Work required:
Under this line are the records; write out word for word the part that begins at the line containing "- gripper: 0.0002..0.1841" and ends at the line containing "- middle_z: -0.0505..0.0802", and no more.

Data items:
□ □ □ □

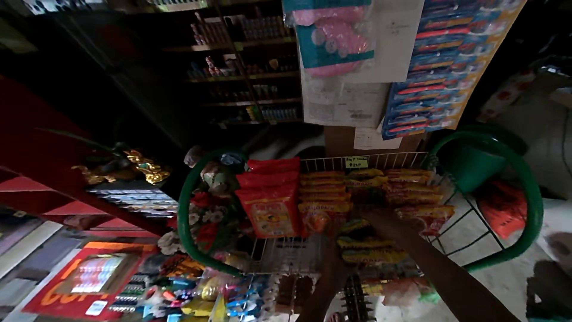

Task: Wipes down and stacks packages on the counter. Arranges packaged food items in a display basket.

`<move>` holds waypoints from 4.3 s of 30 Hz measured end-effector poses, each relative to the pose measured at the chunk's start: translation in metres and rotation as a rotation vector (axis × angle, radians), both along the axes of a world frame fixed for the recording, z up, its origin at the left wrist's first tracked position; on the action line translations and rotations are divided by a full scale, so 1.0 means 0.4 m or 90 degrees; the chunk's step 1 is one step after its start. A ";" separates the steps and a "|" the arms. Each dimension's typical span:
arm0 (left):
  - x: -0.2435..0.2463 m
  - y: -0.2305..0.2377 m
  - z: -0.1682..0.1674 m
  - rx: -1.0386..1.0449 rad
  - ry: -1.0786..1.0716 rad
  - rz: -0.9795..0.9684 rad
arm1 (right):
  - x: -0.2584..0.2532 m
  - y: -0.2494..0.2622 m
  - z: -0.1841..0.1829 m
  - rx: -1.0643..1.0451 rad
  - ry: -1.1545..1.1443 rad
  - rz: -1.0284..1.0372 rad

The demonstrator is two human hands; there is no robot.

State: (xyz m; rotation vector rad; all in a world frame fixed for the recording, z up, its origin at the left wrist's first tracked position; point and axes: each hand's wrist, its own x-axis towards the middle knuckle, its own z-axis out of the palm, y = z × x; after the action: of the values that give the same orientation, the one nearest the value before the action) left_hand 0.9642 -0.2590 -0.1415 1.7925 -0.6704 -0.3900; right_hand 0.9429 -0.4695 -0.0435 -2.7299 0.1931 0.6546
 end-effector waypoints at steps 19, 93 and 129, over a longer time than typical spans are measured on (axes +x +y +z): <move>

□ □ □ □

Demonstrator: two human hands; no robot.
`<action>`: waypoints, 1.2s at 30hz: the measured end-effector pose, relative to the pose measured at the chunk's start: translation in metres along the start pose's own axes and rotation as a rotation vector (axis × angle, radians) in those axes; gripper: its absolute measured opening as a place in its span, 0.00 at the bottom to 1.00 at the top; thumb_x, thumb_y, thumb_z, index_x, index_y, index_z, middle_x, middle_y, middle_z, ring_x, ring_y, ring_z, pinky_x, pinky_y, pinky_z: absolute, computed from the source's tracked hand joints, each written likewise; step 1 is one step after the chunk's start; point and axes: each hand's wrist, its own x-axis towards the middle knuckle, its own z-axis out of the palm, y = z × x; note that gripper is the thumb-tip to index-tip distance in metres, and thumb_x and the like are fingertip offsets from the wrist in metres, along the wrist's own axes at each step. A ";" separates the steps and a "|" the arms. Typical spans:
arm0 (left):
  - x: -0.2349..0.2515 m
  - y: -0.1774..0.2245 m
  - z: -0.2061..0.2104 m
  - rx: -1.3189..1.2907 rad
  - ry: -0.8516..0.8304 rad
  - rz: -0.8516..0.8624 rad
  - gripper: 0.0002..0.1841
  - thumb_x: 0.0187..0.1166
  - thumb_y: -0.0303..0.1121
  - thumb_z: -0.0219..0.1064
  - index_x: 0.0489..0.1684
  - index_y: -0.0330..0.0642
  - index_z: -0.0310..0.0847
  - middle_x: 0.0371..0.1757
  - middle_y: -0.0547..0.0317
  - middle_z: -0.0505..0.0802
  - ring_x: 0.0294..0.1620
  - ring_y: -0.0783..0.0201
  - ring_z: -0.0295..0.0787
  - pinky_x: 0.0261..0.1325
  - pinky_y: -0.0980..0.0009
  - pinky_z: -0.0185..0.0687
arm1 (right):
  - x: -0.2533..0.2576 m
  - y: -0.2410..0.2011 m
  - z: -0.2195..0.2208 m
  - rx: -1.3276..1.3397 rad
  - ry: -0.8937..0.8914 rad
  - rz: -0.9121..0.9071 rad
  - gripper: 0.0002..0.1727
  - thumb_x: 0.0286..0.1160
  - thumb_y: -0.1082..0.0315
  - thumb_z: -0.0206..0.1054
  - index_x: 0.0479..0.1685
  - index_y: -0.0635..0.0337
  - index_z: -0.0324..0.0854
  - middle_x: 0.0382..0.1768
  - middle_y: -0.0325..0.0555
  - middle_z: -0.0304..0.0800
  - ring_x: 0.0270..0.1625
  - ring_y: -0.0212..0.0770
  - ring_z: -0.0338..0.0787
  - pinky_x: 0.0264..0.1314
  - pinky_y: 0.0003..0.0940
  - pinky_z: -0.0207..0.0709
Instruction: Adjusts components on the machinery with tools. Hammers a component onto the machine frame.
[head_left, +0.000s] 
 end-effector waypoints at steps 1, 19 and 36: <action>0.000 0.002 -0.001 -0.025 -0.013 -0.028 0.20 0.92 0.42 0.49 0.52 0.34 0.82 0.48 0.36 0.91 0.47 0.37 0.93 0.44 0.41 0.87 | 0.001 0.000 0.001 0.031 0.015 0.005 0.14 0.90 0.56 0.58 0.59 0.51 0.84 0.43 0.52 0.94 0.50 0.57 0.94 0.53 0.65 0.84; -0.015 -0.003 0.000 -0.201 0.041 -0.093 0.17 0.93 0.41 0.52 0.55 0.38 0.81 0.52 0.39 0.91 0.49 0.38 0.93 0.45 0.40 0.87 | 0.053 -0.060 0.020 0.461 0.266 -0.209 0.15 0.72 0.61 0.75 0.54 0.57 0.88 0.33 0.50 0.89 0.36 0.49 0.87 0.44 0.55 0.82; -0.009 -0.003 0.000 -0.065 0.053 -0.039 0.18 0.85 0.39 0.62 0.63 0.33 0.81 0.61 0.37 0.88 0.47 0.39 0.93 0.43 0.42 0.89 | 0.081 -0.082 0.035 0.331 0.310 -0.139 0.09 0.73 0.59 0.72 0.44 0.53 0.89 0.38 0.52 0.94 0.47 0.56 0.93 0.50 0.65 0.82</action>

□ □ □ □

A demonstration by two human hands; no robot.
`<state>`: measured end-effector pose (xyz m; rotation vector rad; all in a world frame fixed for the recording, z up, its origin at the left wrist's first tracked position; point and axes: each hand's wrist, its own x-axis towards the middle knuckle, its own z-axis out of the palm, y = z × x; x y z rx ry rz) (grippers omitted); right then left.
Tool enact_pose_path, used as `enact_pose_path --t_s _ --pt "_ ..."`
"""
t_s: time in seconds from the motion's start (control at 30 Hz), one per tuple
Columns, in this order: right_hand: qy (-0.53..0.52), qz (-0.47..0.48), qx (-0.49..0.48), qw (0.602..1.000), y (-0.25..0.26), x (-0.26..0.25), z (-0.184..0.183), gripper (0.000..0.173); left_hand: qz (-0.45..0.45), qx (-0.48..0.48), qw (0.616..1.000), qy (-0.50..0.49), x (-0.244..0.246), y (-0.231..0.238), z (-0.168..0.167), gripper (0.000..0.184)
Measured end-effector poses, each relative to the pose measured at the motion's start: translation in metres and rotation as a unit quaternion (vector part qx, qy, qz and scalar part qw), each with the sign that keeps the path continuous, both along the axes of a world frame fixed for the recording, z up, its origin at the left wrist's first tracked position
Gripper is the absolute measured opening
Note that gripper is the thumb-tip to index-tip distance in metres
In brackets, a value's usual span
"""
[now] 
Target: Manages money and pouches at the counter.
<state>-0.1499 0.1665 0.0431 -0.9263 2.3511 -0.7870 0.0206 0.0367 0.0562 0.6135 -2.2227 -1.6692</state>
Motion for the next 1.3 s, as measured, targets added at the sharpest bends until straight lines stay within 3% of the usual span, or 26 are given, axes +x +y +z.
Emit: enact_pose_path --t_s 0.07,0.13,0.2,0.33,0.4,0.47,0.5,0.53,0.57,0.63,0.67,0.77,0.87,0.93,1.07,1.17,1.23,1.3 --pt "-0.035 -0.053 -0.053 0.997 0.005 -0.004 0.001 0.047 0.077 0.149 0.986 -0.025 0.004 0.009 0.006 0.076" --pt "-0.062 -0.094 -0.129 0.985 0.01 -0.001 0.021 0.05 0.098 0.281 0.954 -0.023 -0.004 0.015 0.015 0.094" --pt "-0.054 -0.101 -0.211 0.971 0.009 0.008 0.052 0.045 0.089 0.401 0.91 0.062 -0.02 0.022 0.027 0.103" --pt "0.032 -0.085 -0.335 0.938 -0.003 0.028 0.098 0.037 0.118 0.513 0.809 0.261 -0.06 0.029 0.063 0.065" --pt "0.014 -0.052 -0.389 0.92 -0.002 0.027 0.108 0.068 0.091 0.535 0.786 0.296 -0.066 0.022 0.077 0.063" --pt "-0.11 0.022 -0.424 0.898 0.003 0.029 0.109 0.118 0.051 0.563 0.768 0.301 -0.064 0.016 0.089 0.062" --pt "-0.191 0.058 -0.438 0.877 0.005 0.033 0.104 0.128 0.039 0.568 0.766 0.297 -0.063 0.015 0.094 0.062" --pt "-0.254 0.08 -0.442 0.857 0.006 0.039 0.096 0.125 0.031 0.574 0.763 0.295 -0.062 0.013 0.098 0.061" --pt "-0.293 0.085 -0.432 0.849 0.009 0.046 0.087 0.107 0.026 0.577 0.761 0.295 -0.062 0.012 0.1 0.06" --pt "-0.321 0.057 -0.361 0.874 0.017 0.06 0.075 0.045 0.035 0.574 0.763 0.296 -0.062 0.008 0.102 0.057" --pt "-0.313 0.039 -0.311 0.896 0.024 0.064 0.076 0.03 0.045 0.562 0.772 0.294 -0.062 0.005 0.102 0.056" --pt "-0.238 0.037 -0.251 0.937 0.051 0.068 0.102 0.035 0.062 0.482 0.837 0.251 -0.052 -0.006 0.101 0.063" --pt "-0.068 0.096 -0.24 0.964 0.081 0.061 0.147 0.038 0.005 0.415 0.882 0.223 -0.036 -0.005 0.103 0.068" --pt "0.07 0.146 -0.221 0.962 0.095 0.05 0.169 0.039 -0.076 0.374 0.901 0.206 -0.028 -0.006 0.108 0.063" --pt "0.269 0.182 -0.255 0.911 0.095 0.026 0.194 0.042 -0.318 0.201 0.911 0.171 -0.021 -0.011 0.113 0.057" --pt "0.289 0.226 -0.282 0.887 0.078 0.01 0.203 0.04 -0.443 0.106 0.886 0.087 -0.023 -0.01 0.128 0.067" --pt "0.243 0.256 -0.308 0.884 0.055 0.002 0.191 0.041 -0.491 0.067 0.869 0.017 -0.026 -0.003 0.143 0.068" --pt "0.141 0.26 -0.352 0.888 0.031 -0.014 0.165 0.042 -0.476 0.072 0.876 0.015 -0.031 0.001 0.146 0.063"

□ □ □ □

Reply:
  - gripper: 0.0002..0.1841
  - thumb_x: 0.0187..0.1166
  - thumb_y: -0.0303..0.1121
  - thumb_z: -0.0219..0.1064
  - index_x: 0.0489..0.1684
  - index_y: -0.0330..0.0642
  - index_z: -0.0310..0.0847
  - middle_x: 0.0371..0.1757
  - middle_y: -0.0547..0.0317
  - middle_z: -0.0505..0.0802

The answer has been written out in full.